Emilio Taruffi (1633 – 17 June 1696) was an Italian painter of the Baroque period.

== Biography ==
He was a fellow-pupil with Carlo Cignani in the studio of Francesco Albani, then a pupil of the former. Active first at Bologna, in decorating the public hall, and next at Rome, where he resided three years, sometimes employed at Sant'Andrea della Valle and in private houses. He also conducted some altar-pieces, and that of San Pier Celestino, at the church of that name, yields to few of the same period. Maria Elena Panzacchi and Teresa Muratori were some of the pupils to go through his tutelage.

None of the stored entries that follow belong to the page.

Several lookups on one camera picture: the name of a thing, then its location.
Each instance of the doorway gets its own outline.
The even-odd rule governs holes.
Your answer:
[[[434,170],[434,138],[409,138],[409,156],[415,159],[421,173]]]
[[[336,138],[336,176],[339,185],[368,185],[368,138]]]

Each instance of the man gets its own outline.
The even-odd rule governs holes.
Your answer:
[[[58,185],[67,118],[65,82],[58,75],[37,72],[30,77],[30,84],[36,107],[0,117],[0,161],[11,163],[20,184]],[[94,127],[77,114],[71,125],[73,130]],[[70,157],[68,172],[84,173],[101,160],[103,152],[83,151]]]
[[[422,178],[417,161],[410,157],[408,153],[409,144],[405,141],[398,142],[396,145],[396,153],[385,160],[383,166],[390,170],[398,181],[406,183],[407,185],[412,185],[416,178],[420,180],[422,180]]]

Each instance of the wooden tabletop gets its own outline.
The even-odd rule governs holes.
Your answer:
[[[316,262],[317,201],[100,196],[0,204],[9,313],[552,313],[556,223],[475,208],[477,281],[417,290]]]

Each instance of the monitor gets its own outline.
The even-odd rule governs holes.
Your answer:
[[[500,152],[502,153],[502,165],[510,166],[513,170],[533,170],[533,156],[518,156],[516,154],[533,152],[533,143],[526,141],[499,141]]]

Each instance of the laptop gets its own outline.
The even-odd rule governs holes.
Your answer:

Taruffi was also reputed to be both a successful portrait painter and copyist. His Self-portrait (c. 1689; Florence, Uffizi) was acquired by Cosimo III de' Medici for the Guardaroba in 1689. The Medici also collected other paintings by him, although only a St. Cecilia (Florence, Uffizi) has been identified from the many references to him in the late 17th-century Medici inventories. Crespi cited numerous copies Taruffi made after paintings by Dürer, Lorenzo Garbieri, Guido Cagnacci and Guercino (all untraced). The only confirmed surviving copy by Taruffi is the Virgin and Child Appearing to St. Bruno (oil on copper, 1677; Auckland Art Gallery) after Guercino’s picture of the same subject (1647; Pinacoteca Nazionale di Bologna).

Taruffi died in Bologna on 17 June 1696. He was apparently assassinated.

== Bibliography ==

- Crespi, Luigi (1769). "Felsina pittrice: Vite de’ pittori bolognesi"
- Lanzi, Luigi (1847). "History of Painting in Italy; From the Period of the Revival of the Fine Arts to the End of the Eighteenth Century"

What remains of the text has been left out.